Your goal –
Only the lines from the first line of the data through the line containing "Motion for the" belong in the answer, transcribed exactly; pictures do not.

Dataset entries –
· · · · · · ·
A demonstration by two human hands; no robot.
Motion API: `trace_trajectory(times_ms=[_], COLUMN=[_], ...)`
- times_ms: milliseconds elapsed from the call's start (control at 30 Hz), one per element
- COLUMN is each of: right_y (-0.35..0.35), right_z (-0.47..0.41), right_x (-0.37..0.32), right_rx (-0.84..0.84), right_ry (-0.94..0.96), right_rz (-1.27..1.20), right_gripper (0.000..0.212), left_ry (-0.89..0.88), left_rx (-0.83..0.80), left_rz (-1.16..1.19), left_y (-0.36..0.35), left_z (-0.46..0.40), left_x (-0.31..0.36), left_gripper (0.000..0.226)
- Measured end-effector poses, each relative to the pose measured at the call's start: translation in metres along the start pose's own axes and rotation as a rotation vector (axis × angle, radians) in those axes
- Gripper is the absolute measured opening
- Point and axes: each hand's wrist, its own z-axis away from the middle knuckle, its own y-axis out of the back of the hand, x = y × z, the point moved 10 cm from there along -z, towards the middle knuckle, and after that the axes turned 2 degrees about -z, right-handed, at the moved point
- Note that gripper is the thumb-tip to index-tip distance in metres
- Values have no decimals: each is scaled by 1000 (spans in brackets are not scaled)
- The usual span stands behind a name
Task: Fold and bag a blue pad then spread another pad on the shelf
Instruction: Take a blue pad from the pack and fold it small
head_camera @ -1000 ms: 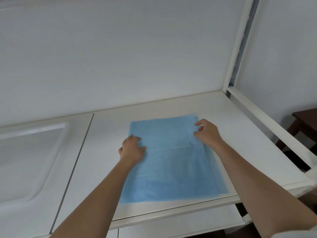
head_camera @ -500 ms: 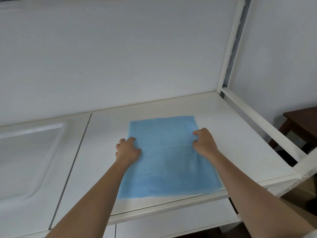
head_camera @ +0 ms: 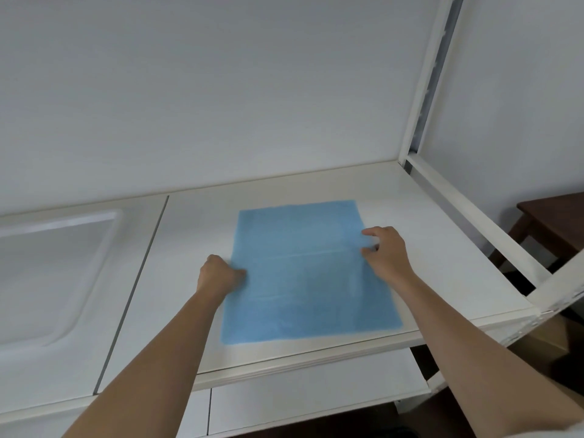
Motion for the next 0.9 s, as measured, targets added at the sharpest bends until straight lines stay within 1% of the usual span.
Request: trace_trajectory(times_ms=[67,200,233,300,400,500,567,667,700,733,767,833,867,900], right_y=[2,-5,-5,2,15,6,-6,-12,-11,-10,-10,-13,-14,-15], right_z=[2,13,17,24,40,62,78,99,106,113,120,132,137,143], right_x=[0,4,5,7,2,-14,-21,-24,-23,-20,-15,-2,5,9], right_rx=[11,-96,-97,-32,81,45,-14,-84,-88,-92,-107,-180,-224,-270], right_ry=[2,-30,-24,-6,58,176,240,273,285,295,298,285,281,288], right_rz=[6,28,28,93,263,225,193,173,175,193,231,332,377,413], right_gripper=[39,45,45,41,33,24,21,21,26,36,51,83,94,101], left_ry=[33,85,104,133,90,27,18,-12,-53,-104,-156,-234,-261,-272], left_rx=[-37,-149,-185,-235,-226,-201,-229,-256,-244,-241,-254,-340,-395,-441], left_rz=[30,75,78,54,69,117,169,225,228,229,233,207,157,79], left_y=[-1,-8,-10,-14,-15,-12,-13,-12,-11,-11,-12,-18,-21,-25], left_z=[5,14,16,22,28,36,48,59,61,63,66,79,86,91], left_x=[-5,-17,-21,-28,-26,-22,-21,-24,-24,-25,-24,-21,-20,-20], left_gripper=[24,25,24,22,18,15,21,41,41,36,30,22,28,42])
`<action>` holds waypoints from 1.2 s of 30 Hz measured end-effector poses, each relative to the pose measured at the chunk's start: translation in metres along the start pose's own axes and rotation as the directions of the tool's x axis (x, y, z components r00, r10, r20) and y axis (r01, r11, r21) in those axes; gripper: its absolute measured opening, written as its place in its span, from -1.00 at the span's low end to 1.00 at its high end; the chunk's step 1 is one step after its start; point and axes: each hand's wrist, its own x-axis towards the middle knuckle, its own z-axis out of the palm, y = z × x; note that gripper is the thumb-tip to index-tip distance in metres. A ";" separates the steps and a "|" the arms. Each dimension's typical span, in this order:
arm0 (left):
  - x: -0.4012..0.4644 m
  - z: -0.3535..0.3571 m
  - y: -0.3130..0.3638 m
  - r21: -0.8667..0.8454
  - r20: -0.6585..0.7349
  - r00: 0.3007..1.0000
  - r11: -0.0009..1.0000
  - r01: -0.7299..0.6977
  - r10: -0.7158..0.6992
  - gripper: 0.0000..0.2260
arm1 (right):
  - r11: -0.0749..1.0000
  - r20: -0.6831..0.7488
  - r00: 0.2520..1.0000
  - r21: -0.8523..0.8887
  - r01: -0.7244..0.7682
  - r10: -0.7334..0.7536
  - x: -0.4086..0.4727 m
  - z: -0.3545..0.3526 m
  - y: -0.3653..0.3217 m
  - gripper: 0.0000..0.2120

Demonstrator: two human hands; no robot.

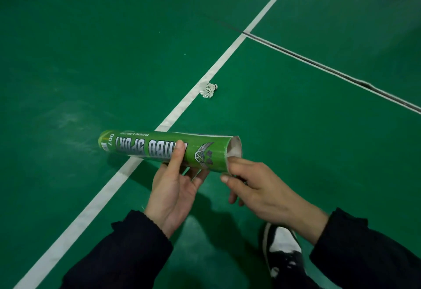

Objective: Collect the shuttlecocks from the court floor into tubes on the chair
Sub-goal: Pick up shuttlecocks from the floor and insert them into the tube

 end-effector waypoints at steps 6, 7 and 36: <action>0.039 -0.018 0.011 0.027 -0.050 0.998 0.999 -0.024 0.026 -0.45 | 0.997 -0.065 0.996 -0.040 0.061 -0.063 0.044 0.013 0.028 -0.78; 0.048 -0.021 0.014 0.021 -0.070 0.997 0.999 -0.035 0.036 -0.46 | 0.997 -0.087 0.993 0.008 0.077 -0.076 0.051 0.014 0.032 -0.84; 0.134 0.009 0.048 0.160 -0.414 0.889 0.977 -0.143 0.198 -0.49 | 0.769 -0.497 0.696 0.627 -0.124 0.518 0.232 -0.032 0.195 -0.76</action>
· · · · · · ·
Worked solution –
A demonstration by two human hands; no robot.
Motion API: `trace_trajectory(times_ms=[_], COLUMN=[_], ...)`
- times_ms: milliseconds elapsed from the call's start (control at 30 Hz), one per element
- COLUMN is each of: right_y (-0.35..0.35), right_z (-0.47..0.41), right_x (-0.37..0.32), right_rx (-0.84..0.84), right_ry (-0.94..0.96), right_rz (-1.27..1.20), right_gripper (0.000..0.212), left_ry (-0.89..0.88), left_rx (-0.83..0.80), left_rz (-1.16..1.19), left_y (-0.36..0.35), left_z (-0.46..0.40), left_x (-0.31..0.36), left_gripper (0.000..0.226)
- Measured end-effector poses, each relative to the pose measured at the call's start: translation in metres along the start pose's own axes and rotation as a rotation vector (axis × angle, radians) in those axes
- Gripper is the absolute measured opening
- Point and axes: each hand's wrist, its own z-axis away from the middle knuckle, its own y-axis out of the back of the hand, x = y × z, the point moved 10 cm from there along -z, towards the middle knuckle, and after that the axes turned 2 degrees about -z, right-handed, at the moved point
- Note that gripper is the thumb-tip to index-tip distance in metres
- Values have no decimals: each is scaled by 1000 (spans in brackets are not scaled)
- The usual span stands behind a name
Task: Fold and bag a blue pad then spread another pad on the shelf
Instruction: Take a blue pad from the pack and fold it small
head_camera @ -1000 ms: 
head_camera @ -500 ms: 
head_camera @ +0 ms: 
Motion for the next 0.9 s, as measured, targets added at the sharpest bends until straight lines stay within 1% of the usual span.

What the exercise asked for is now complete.